MOSCOW - Russia on Wednesday blamed "terrorists" for recent attacks in Syria and accused rebels of conducting a concerted campaign to ensure U.N.-Arab League envoy Kofi Annan's peace plan fails.

The remarks made clear that Russia, which Syrian President Bashar al-Assad has relied upon as a shield against global censure and Western pressure to cede power, continues to put most of the blame for ceasefire violations on his opponents.

Russia "decisively condemns the new terrorist sorties," the Foreign Ministry said in a statement, referring to bombings in Idlib and an attack on Syria’s central bank on Monday.

The attacks "in essence unleashed a large-scale campaign to destabilise the situation and disrupt … Annan’s plan", it said.

"The most recent series of explosions was clearly timed to the arrival in Damascus" of Norwegian Major General Robert Mood, the commander of a U.N. monitoring mission, it said.

"We believe it is the international community’s task not to allow the disruption of implementation of the U.N.-Arab League envoy’s plan.

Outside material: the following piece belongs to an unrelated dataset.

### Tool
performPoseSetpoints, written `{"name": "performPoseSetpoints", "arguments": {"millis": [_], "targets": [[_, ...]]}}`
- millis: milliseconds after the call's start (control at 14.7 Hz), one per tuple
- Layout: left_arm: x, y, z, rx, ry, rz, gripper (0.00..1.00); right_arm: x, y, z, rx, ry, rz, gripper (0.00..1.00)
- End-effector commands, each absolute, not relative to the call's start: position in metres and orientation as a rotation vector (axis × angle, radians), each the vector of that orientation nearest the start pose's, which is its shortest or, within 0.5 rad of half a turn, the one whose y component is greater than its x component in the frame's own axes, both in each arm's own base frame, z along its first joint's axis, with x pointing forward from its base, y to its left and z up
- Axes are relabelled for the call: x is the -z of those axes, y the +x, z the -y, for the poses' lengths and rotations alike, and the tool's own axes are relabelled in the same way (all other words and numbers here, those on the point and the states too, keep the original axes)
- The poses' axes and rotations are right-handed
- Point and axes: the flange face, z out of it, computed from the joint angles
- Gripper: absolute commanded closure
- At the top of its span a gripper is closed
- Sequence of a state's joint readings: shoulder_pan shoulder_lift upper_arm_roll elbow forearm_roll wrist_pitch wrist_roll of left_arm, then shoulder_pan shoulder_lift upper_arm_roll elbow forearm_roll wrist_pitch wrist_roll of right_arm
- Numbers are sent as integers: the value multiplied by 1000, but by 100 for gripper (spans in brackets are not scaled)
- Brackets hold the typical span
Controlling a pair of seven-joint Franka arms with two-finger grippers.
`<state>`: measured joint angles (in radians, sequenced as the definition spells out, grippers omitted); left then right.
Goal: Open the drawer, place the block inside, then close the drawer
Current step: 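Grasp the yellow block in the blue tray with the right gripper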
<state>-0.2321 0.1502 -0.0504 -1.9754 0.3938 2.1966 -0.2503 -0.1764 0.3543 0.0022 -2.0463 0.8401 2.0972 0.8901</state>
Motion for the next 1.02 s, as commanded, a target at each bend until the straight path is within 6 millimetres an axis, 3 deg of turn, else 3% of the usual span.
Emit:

For our part, we will do everything that depends on us to (ensure) violence in Syria ends as soon as possible."

Russia and China have blocked two U.N. Security Council resolutions condemning a crackdown in which the United Nations says government forces have killed more than 9,000 people since March 2011.

While publicly opposing foreign interference and particularly military intervention in Syria, Russia has vocally supported Annan’s peace plan and backed it in Security Council votes.

It has urged both sides to stop violence but has put most of the blame for violations of a ceasefire that took effect April 12 on rebels and accused them of seeking to create a pretext for foreign intervention against the government.

Russia says NATO misused a U.N. resolution authorising military intervention to protect civilians in Libya to help rebels overthrow Muammar Gaddafi last year and has vowed not to let it happen in Syria.
Syria has given post-Soviet Russia its firmest foothold in the Middle East, buying billions of dollars’ worth of weapons and hosting a maintenance and supply facility that is Russia’s only warm-water naval port outside the former Soviet Union.